Pemilu tahun 2024 akan segera disongsong oleh seluruh warga negara indonesia sebagai suatu haknya untuk memegang nilai sila ke-4 dari pancasila yaitu kerakyatan yang dipimpin oleh hikmat kebijaksanaan dalam permusyawaratan yang berkeadilan sehingga tercapai suatu nilai demokrasi yang krusial bagi bagaimana kita akan berjalan ke depannya dengan sosok pemimpin yang kita pilih.
Momen pemilu 2024 ini juga tidak terlepas dari betapa pentingnya peranan para pemuda indonesia untuk mencapai bonus demografi yang akan segera hadir secara lebih produktif. Berdasarkan data dari Lembaga Ilmu Pengetahuan Indonesia (LIPI),
Indonesia berisi sekitar 70% orang-orang muda yang berada pada usia produktif atau bisa dibilang sebagai generasi angkatan kerja. Ini menandakan bahwa dalam pemilu tahun 2024 nanti kebanyakan pemilih adalah mereka yang baru mencapai usia dimana mereka memperoleh hak untuk mengambil partisipasi dalam perhelatan demokrasi yang krusial di Indonesia atau bisa disebut juga sebagai para pemilih pertama.

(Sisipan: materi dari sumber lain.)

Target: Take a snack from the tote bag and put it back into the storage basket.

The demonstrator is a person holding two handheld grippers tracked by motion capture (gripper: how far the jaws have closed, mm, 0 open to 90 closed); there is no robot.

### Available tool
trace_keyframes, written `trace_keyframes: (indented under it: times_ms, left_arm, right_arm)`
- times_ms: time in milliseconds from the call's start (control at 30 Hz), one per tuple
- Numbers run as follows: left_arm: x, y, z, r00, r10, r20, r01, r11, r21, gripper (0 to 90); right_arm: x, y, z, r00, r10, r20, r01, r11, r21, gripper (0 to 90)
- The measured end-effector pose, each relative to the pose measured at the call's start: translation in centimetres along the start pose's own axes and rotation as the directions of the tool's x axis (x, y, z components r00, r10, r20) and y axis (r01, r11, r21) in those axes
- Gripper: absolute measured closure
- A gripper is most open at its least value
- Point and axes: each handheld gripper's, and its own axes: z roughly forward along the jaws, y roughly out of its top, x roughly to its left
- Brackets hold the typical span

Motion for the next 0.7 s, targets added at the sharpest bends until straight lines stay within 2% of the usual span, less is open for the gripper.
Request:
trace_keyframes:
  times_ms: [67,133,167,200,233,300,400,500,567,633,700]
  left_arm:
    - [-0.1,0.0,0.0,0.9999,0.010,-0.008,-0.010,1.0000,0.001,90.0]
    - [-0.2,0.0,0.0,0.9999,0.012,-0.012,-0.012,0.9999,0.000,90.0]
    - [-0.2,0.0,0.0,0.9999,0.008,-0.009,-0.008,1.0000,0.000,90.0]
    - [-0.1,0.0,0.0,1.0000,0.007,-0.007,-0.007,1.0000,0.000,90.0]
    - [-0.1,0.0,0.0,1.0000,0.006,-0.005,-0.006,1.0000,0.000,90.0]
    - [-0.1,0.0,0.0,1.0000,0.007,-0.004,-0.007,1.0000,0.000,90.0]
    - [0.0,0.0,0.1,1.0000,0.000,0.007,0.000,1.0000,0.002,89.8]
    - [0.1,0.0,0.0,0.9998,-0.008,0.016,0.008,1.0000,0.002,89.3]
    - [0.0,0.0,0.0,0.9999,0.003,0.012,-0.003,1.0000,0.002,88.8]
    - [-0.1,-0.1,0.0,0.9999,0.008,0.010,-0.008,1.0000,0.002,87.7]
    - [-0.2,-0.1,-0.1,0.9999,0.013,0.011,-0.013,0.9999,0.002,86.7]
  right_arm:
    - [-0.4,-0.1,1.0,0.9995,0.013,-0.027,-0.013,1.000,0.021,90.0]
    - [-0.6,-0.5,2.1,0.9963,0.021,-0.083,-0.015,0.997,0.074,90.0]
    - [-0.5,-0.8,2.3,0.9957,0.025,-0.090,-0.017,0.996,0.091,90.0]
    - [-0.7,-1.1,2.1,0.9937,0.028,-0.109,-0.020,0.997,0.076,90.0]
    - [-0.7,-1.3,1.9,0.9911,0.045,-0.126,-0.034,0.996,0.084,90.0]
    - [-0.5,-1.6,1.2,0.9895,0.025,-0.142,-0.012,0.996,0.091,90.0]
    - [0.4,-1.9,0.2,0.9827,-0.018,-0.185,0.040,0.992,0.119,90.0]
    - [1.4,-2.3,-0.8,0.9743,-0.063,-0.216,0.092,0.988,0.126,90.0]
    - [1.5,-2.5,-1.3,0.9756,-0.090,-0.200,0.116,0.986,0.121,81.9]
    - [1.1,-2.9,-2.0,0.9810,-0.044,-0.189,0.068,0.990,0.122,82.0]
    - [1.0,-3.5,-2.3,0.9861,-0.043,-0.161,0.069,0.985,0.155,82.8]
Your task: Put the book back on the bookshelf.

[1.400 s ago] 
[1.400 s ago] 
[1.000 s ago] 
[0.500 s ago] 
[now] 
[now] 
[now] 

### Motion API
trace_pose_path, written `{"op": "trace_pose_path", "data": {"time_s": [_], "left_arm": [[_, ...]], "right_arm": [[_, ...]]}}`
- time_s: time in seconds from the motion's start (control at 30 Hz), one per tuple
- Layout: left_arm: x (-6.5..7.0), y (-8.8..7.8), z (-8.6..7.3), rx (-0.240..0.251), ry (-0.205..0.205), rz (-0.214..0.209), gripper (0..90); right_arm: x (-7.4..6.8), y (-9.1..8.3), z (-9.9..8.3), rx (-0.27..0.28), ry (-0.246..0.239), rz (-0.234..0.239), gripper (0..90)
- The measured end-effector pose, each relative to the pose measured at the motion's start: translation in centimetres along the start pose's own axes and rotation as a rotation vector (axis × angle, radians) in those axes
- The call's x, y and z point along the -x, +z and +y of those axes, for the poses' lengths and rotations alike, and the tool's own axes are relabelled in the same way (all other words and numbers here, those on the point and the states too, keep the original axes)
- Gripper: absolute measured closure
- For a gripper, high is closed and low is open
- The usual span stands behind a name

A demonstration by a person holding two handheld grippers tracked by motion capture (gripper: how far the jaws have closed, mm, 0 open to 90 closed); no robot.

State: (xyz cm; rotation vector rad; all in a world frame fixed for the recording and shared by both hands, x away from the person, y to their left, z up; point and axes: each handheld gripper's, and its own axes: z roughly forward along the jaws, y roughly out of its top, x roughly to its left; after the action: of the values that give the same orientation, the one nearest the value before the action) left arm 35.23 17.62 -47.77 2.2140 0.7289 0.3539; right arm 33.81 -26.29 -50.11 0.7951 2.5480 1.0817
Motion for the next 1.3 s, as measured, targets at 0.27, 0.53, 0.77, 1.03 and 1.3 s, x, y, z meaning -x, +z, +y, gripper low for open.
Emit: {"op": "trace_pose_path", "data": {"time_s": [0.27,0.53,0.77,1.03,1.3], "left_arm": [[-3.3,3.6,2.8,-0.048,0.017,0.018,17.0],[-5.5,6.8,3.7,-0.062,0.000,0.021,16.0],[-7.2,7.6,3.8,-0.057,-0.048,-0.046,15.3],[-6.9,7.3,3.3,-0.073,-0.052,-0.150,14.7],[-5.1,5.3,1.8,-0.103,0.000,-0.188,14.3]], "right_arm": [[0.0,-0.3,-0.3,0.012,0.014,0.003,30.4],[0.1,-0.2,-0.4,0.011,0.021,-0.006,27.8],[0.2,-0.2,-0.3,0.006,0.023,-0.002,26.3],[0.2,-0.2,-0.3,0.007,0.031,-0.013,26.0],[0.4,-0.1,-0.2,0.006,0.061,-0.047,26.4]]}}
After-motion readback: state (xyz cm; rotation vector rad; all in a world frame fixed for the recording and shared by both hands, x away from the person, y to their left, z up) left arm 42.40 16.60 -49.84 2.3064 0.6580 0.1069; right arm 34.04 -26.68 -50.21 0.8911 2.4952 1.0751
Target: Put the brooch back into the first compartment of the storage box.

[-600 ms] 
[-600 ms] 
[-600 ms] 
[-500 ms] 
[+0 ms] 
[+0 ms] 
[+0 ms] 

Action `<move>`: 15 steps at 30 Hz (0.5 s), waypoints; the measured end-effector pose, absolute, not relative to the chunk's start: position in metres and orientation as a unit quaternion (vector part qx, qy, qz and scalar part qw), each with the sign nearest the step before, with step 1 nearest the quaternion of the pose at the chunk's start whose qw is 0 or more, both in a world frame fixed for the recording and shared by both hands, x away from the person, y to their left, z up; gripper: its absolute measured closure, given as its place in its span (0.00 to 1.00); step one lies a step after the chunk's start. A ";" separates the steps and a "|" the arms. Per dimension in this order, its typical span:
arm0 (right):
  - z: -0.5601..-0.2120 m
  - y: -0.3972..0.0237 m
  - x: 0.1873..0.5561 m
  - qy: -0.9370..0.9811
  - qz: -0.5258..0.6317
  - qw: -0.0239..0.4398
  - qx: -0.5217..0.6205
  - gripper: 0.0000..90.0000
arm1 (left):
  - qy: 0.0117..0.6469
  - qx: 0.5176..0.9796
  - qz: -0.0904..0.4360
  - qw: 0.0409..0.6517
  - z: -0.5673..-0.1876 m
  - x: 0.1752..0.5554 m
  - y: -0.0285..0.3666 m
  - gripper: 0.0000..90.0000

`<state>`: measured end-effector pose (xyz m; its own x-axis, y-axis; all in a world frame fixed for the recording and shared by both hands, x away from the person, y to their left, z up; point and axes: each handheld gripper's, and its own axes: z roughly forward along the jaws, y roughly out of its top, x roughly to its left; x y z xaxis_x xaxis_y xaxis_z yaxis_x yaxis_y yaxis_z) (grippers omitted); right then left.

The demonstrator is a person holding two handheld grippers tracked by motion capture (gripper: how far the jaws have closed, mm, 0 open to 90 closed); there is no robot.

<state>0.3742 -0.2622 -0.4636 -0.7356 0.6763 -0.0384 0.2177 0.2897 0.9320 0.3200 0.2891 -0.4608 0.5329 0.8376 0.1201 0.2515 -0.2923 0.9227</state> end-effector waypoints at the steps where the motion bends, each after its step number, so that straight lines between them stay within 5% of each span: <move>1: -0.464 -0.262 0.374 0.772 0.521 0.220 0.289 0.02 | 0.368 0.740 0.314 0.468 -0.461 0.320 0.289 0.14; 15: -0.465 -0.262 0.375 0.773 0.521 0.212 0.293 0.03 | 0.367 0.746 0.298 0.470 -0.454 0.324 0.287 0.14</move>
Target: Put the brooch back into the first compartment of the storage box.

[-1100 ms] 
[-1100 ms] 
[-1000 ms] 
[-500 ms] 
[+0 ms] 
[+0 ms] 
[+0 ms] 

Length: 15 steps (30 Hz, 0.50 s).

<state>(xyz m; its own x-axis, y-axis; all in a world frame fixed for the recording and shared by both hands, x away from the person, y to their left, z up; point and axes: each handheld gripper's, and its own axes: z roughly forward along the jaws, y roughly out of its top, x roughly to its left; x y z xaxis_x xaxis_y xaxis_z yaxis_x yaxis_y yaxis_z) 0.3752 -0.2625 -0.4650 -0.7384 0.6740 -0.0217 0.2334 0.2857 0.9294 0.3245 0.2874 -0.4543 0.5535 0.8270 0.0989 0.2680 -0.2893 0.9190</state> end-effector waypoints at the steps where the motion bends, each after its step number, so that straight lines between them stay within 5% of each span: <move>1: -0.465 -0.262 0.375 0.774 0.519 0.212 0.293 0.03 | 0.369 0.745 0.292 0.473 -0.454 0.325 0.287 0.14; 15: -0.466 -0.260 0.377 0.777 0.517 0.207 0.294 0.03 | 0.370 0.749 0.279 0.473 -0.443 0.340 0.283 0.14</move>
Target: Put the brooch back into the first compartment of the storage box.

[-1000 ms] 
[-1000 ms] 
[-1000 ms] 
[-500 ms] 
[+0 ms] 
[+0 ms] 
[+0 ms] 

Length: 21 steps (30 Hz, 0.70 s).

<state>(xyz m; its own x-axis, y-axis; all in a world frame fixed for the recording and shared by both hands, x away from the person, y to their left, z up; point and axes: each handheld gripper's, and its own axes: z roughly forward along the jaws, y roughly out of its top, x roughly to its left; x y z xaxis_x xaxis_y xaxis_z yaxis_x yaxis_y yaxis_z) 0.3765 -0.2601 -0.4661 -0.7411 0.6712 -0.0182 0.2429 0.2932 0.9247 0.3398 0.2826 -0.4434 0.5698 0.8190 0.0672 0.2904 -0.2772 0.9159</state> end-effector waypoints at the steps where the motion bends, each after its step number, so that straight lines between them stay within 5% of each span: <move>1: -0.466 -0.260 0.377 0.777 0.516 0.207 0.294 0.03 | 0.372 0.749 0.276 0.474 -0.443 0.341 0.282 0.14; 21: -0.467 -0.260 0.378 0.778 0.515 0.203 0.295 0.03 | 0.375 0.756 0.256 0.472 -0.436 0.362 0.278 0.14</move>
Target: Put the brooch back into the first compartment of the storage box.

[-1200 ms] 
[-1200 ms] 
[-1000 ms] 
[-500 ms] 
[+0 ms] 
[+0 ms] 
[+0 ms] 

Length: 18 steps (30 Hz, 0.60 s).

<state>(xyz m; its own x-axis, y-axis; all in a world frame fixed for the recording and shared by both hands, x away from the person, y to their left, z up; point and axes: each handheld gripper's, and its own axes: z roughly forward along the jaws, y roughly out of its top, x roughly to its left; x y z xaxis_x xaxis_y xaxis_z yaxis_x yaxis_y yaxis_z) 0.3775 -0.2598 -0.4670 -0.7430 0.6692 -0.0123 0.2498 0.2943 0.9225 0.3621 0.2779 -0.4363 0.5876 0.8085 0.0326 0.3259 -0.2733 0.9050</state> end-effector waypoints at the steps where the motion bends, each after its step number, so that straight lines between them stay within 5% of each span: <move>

Sebagai para pemilih pertama mereka pastinya perlu mengenali terlebih dahulu bagaimana calon yang akan terpampang dalam kertas pemilihan itu benar-benar secara objektif sesuai dengan apa yang mereka citakan.
Hal ini pun akan semakin dikembangkan melalui saran literasi digital yang juga semakin digalakkan dalam lini kehidupan masyarakat Indonesia.
Namun, selain kemampuan literasi para pemuda Indonesia juga harus memiliki kemampuan kritis untuk menelaah beragam informasi bukan hanya bergantung pada tanggapan orang komunal tapi berdasarkan objektivitas yang mereka temui.
Orang muda di era ini dirasa cenderung memiliki sikap yang acuh tak acuh dengan hal-hal yang berbau politik dan lebih memilih meniti karier mereka secara intensif sehingga tak sedikit juga yang seringkali tak tahu menahu mengenai keadaan politik di Indonesia sekarang ini.
Selain sikap acuh tak acuh, para pemilih muda juga mudah sekali terintervensi dengan buaian-buaian manis dari tanggapan orang lain sehingga mereka terjebak dalam suatu kondisi yang disebut oleh Nietzsche sebagai kepercayaan akan realitas yang paradoksal.
Manusia terutama orang muda seringkali takut untuk mengambil suatu langkah jika tidak ada yang mengambil langkah pertama dalam melakukan sesuatu.
Maka dari itu mereka cenderung bergantung pada orang lain yang mereka anggap tidak memiliki suatu kekurangan apapun untuk menjalani hidup mereka.
Semisal saja banyak yang percaya bahwa Einstein adalah ilmuwan hebat yang penelitiannya sangat baik bagi perkembangan ilmu pengetahuan modern, tapi bagaimana jadinya jika ternyata didapat bukti bahwa apa yang selama ini diteliti oleh Einstein itu tidak terbukti kebenarannya atau malah tergantikan oleh suatu kebenaran lainnya maka kepercayaan kita itu akan runtuh seketika dan membuat sejumlah orang yang percaya kepada kebenaran dari Einstein kehilangan pegangan mereka untuk melangkah secara pasti ke langkah berikutnya.